Sam Krygsheld
Sam Krygsheld

Reputation: 2060

Python - Try/Resume

I am looking for a way to resume code from where it was after handling an exception. Specifically, I am experiencing an issue where I am trying to click different buttons, but sometimes a pop-up appears and interrupts the process. I cannot predict when the pop-up will occur, but whenever it does, I need to continue where I left off. The only way I can think of coding this is something like this:

try:
    click_button_1()
except:
    handle_pop_up()
    click_button_1()

try:
    click_button_2()
except:
    handle_pop_up()
    click_button_2()

try:
    click_button_3()
except:
    handle_pop_up()
    click_button_3()

Obviously, this is a very impractical way of coding this, since every single line would have to be in its own try/except block, but I can't seem to find anything better.

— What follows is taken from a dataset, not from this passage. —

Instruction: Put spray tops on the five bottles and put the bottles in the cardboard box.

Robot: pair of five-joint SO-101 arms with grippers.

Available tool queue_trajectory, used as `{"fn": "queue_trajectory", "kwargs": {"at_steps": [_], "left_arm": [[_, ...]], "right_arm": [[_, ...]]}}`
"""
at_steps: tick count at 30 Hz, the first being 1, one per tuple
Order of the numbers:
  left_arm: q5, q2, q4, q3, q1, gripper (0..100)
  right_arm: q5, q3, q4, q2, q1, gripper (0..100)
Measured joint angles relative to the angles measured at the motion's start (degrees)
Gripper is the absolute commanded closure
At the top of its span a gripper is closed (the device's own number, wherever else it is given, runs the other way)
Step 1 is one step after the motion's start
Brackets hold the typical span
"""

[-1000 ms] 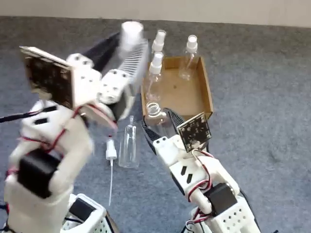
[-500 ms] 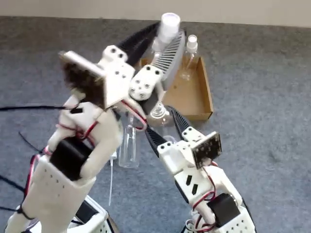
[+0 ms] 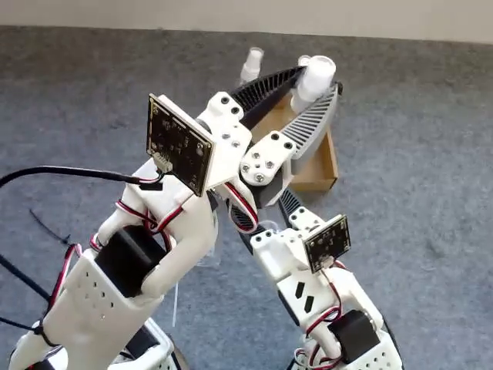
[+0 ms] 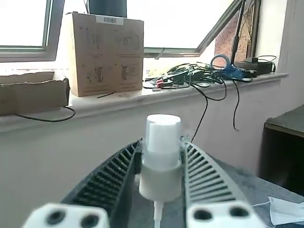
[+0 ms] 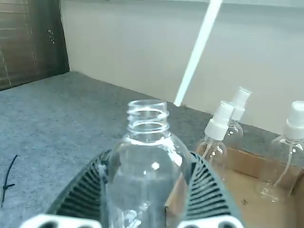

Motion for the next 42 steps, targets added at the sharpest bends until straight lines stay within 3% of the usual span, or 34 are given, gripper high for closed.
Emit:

Edit: Don't worry, everybody, there will be specific exceptions in my use of this :) I just used except: for simplicity's sake.

Upvotes: 0

Views: 289

Answers (3)

zvone
zvone

Reputation: 19352

If there are several functions which have to handle the same kind of exception and deal with it the same way, I would write a decorator and decorate all of them:

def with_exception_handling(func):
    def handled_func(*a, **kw):
        try:
            func(*a, **kw)
        except Exception:
            handle_pop_up()
            func(*a, **kw)

And then decorate each of them:

@with_exception_handling
def click_button_1():
    ...

@with_exception_handling
def click_button_2():
    ...

@with_exception_handling
def click_button_3():
    ...

Later, just use them:

click_button_1()
click_button_2()
click_button_3()

EDIT: catching the exception many times

Sam asked in comments for a solution using a decorator, but handling multiple exceptions (as in Alex's answer).

It is easy to do both:

def with_multiple_exception_handling(func):
    def handled_func(*a, **kw):
        while True:
            try:
                func(*a, **kw)
            except Exception:
                handle_pop_up()
            else:
                break

Disclaimer: Of course, this may or may not be desired, depending on the situation. Furthermore, I would rather not catch the generic Exception. Instead of that, the specific exception which is expected should be handled this way.

Upvotes: 1

Illusionist
Illusionist

Reputation: 5489

You can use the retry decorator.

from retrying import retry
def my_exception(exception):
    #should really catch particular exceptions, implement the next 
    #if isinstance(exception,yourexceptiontype)
    print "Saw an exception"

@retry(retry_on_exception=my_exception, hook=handle_pop_up)
def run():

     click_button_1()
     click_button_2() #and continue

Upvotes: 0

Alex Hall
Alex Hall

Reputation: 36013

for func in [click_button_1,
             click_button_2,
             click_button_3]:
    while True:
        try:
            func()
        except:  # you should really put a specific exception here
            handle_pop_up()
        else:
            break

The while loop is to ensure proper behaviour even if the problem happens many times.